Ian and I went and saw Valkyrie last night.  We have a vested interest in seeing WWII movies do well, but this soon went from being a duty to an enjoyable evening.  I really liked this movie.

Bryan Singer really is a top notch director.  I’d love to work with him someday.  He uses visuals to give you so much information so quickly and painlessly.  There is one beautiful scene right near the beginning of the film where a group of German officers are waiting on the tarmac for a plane to land.  Singer takes the shot down to a frame of just this long line of tall black boots, and then a cigarette is dropped and ground out by one of those boots, and then another cigarette, and another, and another.  It a gorgeous shot, and if you know anything about history it’s a nice sell to the audience to tell them that Hitler is about to arrive because he hated smoking.

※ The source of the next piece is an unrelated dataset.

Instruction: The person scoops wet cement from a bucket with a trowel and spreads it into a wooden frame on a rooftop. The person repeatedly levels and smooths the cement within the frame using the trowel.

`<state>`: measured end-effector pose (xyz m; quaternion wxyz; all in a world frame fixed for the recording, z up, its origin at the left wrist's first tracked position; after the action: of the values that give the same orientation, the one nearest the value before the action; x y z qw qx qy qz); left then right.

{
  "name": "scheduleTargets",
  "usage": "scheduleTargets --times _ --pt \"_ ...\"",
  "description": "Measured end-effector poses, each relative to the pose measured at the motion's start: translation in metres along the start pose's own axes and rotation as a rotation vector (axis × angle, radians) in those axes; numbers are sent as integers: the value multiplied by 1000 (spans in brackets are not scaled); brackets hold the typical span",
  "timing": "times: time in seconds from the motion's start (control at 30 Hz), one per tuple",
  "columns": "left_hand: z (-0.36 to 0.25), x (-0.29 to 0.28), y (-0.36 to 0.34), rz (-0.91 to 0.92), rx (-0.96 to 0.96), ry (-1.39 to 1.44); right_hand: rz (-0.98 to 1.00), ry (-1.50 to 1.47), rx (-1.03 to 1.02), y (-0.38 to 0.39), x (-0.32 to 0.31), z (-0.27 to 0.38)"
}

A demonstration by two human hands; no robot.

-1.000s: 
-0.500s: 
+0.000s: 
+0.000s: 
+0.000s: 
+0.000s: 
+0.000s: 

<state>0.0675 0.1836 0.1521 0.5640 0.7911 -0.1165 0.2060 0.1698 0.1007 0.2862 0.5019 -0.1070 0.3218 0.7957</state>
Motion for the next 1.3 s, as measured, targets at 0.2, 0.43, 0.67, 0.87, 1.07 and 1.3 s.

Then there’s the scene where Stauffenberg is wounded in North Africa, and as he lays on the ground after the strafing run the sand beneath his eye slowly turns red.  No big gore, but incredibly affecting.

The cast if first rate — Kenneth Branagh, Bill Nighy, Terence Stamp, Tom Wilkinson, Eddie Izzard (yes, really and he’s terrific).

So, let’s get to Tom Cruise.  It was disconcerting to hear his American accent among all the British accents, but that soon faded for me because the suspense was so great, and the script kept me enthralled.  Aside from the accent issue I thought he did a very good job.  He plays Colonel Graf von Stauffenberg as a man driven and obsessed to do what he perceives as his duty.  I’m partial to characters like that.  My protagonist in the Edge series is that kind of man.
Some of the critics have complained that they didn’t know how he was feeling, but I think it would have been a mistake to play the character with the sensibilities of a modern person.  Stauffenberg was a German nobleman, and part of the Junker class of military officers.  They weren’t noted for their analysis of their internal, emotional lives.

I loved the script because it was subtle, and it played subtext rather than being too on the nose.  It also never underestimated the audience’s intelligence.  They didn’t explain every little thing in that tedious way of so many modern films.

The screenwriters — McQuarrie and Alexander — also understood the value of a scene played without dialogue.  Some of the moments between Stauffenberg and his wife were very affecting, and not a word is spoken.

There were a couple of moments that had that obligatory Hollywood shot that I didn’t like.  The one where the wife cups her belly protectively so we know she is pregnant.  This is one case where I would rather have had the dialogue.  And using Wagner’s Ride of the Valkyries to help show how Stauffenberg gets the idea went on just a little too long, and threatened to become cliche.  Those are my two biggest complaints.

I thought the music helped build the suspense, and even though I knew this plot failed I found myself tense with anxiety.

So, bottom line.  This is a good movie and well worth seeing.